Instructions to follow => Give back the data below exactly, with every line kept the same.

((

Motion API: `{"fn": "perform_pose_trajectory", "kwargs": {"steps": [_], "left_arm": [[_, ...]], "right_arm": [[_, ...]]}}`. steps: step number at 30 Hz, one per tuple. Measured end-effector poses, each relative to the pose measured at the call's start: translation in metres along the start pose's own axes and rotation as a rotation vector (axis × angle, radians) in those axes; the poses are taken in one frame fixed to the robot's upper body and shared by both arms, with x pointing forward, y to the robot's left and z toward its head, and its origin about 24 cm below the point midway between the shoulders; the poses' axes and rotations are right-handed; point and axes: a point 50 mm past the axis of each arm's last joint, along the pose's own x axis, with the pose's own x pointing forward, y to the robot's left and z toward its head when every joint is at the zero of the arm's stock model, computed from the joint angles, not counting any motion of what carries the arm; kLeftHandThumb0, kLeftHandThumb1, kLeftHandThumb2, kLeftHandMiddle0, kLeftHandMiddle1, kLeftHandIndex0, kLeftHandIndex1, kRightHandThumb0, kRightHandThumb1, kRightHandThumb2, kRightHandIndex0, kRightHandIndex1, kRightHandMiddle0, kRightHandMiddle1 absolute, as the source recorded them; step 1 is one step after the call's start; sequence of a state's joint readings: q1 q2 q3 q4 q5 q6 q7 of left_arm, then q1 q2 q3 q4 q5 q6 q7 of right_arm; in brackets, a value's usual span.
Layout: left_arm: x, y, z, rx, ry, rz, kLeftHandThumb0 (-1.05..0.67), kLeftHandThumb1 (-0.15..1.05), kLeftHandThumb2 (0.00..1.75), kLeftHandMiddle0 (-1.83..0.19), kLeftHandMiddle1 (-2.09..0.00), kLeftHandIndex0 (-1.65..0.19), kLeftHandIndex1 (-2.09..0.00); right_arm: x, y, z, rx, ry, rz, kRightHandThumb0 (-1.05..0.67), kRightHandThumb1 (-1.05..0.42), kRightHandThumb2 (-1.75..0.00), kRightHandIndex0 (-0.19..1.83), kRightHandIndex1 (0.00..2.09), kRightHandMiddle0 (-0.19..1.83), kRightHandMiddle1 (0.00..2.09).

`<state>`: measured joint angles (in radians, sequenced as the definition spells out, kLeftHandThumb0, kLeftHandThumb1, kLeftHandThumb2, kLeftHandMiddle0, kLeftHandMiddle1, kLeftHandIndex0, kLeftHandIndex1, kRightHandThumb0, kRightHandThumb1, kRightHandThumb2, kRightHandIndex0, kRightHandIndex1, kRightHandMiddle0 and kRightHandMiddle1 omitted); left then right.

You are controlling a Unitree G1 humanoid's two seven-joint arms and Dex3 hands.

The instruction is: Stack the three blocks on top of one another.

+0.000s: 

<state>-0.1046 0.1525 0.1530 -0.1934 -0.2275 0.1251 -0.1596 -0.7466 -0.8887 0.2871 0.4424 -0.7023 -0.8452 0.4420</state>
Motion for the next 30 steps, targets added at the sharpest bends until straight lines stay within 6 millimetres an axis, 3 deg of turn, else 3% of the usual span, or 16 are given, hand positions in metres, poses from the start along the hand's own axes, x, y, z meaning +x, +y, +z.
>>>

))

Written answer =>
Motion API: `{"fn": "perform_pose_trajectory", "kwargs": {"steps": [_], "left_arm": [[_, ...]], "right_arm": [[_, ...]]}}`. steps: step number at 30 Hz, one per tuple. Measured end-effector poses, each relative to the pose measured at the call's start: translation in metres along the start pose's own axes and rotation as a rotation vector (axis × angle, radians) in those axes; the poses are taken in one frame fixed to the robot's upper body and shared by both arms, with x pointing forward, y to the robot's left and z toward its head, and its origin about 24 cm below the point midway between the shoulders; the poses' axes and rotations are right-handed; point and axes: a point 50 mm past the axis of each arm's last joint, along the pose's own x axis, with the pose's own x pointing forward, y to the robot's left and z toward its head when every joint is at the zero of the arm's stock model, computed from the joint angles, not counting any motion of what carries the arm; kLeftHandThumb0, kLeftHandThumb1, kLeftHandThumb2, kLeftHandMiddle0, kLeftHandMiddle1, kLeftHandIndex0, kLeftHandIndex1, kRightHandThumb0, kRightHandThumb1, kRightHandThumb2, kRightHandIndex0, kRightHandIndex1, kRightHandMiddle0, kRightHandMiddle1 absolute, as the source recorded them; step 1 is one step after the call's start; sequence of a state's joint readings: q1 q2 q3 q4 q5 q6 q7 of left_arm, then q1 q2 q3 q4 q5 q6 q7 of right_arm; in brackets, a value's usual span.
Layout: left_arm: x, y, z, rx, ry, rz, kLeftHandThumb0 (-1.05..0.67), kLeftHandThumb1 (-0.15..1.05), kLeftHandThumb2 (0.00..1.75), kLeftHandMiddle0 (-1.83..0.19), kLeftHandMiddle1 (-2.09..0.00), kLeftHandIndex0 (-1.65..0.19), kLeftHandIndex1 (-2.09..0.00); right_arm: x, y, z, rx, ry, rz, kRightHandThumb0 (-1.05..0.67), kRightHandThumb1 (-1.05..0.42), kRightHandThumb2 (-1.75..0.00), kRightHandIndex0 (-0.19..1.83), kRightHandIndex1 (0.00..2.09), kRightHandMiddle0 (-0.19..1.83), kRightHandMiddle1 (0.00..2.09).

`<state>`: measured joint angles (in radians, sequenced as the definition spells out, kLeftHandThumb0, kLeftHandThumb1, kLeftHandThumb2, kLeftHandMiddle0, kLeftHandMiddle1, kLeftHandIndex0, kLeftHandIndex1, kRightHandThumb0, kRightHandThumb1, kRightHandThumb2, kRightHandIndex0, kRightHandIndex1, kRightHandMiddle0 and kRightHandMiddle1 omitted); left then right.

You are controlling a Unitree G1 humanoid's two seven-joint arms and Dex3 hands.

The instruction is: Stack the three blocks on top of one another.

+0.000s: 

<state>-0.1046 0.1525 0.1530 -0.1934 -0.2275 0.1251 -0.1596 -0.7466 -0.8887 0.2871 0.4424 -0.7023 -0.8452 0.4420</state>
Motion for the next 30 steps, targets added at the sharpest bends until straight lines stay within 6 millimetres an axis, 3 deg of turn, else 3% of the usual span, or 16 are given, hand positions in metres, poses from the start along the hand's own axes, x, y, z meaning +x, +y, +z.
>>>

Work on the answer is now done.